What will you do in 2017 to make a positive impact?

I have recently published a book, Surfboard Artisans For The Love, which explains how surf culture embraces innovation and new genres of surfing. It explores how surfers have a set of values at their core which understand the importance of surfing in their lives. It shapes their identity – and there is nothing more important than this. Money is something that comes as a secondary value and surfboard artisans often have a difficult time fitting into a modern business paradigm; however their worldview has created an amazingly resilient industry which has largely rebuffed the threads from globalization. I hope my book will help surfers understand their amazing surf culture.

 

What are 3 words your friends would use to describe you?

Persistence, persistence and persistence.

 

The most amazing place I've travelled to is…
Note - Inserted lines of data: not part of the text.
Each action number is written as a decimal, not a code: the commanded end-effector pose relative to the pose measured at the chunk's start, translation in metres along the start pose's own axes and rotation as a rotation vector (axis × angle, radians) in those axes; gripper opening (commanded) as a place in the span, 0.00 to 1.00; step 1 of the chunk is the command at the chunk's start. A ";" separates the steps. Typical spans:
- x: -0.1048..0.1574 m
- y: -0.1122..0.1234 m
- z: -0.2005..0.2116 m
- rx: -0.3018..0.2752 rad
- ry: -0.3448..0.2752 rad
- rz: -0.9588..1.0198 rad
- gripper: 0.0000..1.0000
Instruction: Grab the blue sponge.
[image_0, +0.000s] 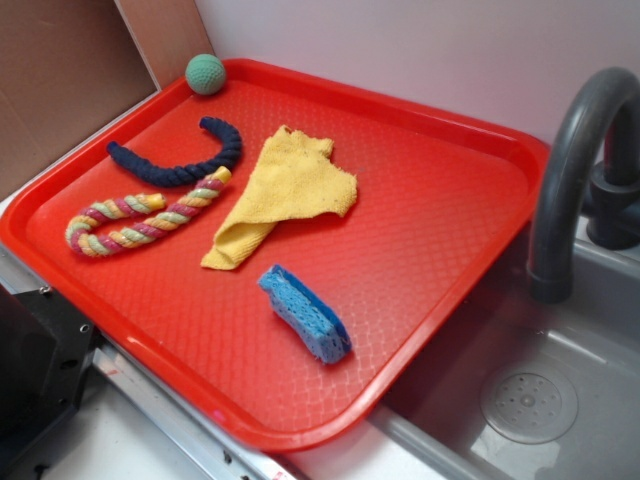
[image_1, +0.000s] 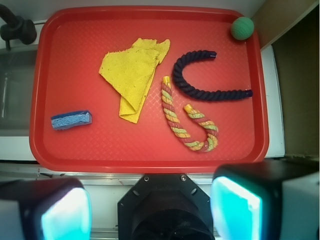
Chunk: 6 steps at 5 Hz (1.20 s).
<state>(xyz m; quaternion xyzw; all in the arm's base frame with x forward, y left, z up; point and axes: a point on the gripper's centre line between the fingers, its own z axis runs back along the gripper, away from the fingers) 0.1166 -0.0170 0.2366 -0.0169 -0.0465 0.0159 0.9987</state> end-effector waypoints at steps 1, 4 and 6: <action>0.000 0.000 0.000 0.000 0.000 0.000 1.00; 0.042 -0.048 -0.023 0.023 -0.119 -0.760 1.00; 0.052 -0.088 -0.056 0.055 -0.061 -1.274 1.00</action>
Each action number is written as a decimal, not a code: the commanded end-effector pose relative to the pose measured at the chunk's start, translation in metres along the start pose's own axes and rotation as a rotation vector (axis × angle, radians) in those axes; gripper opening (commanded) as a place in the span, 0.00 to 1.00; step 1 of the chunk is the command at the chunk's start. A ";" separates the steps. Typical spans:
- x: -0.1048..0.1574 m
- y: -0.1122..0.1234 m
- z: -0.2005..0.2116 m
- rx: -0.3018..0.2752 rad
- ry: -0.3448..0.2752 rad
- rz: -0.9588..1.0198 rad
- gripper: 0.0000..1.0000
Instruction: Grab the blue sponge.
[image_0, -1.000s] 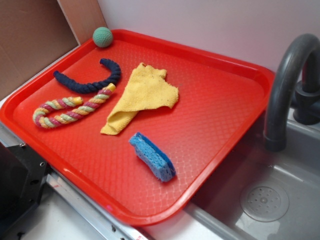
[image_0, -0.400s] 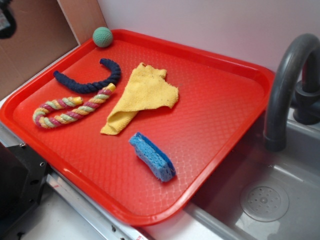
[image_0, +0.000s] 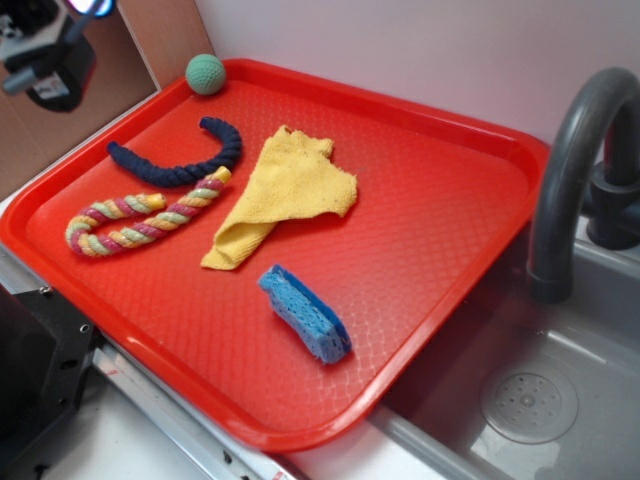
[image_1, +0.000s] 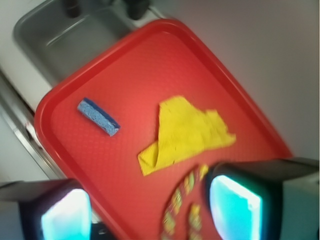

I have twice been to the Tupira surf camp in remote Papua New Guinea, where I build wood surfboards with the locals. The elders of the community decided that the trickle of foam surfboards into their village was displacing their traditional wood surfboards. I went there to help them rekindle their value of their locally made surf craft as well as pass on all that I had learned. They are now making some very innovative boards from the locally grown and abundant balsa wood.

 

Why do you love Surfrider?

I love how Surfrider weaves our love of surfing with our love of our environment. The two become our cultural fabric. It creates a worldview which highly values our environment and the enjoyment of surfing. The Surfrider meetings and activities bring us together to create and reinforce this bond. The beach clean ups and the local events are amazing, but I feel that Surfrider’s influence and strength will soon be tested as the business and governmental bodies seem to be focused on short term gains without considering long term consequences. For example, Surfrider will be influential in pushing for cleaner sewage treatment as coastal town bulge. I love how Surfrider fosters our values, worldview and identity. It passes on to the next generation an understanding of the importance of actively maintaining our beautiful surf environment.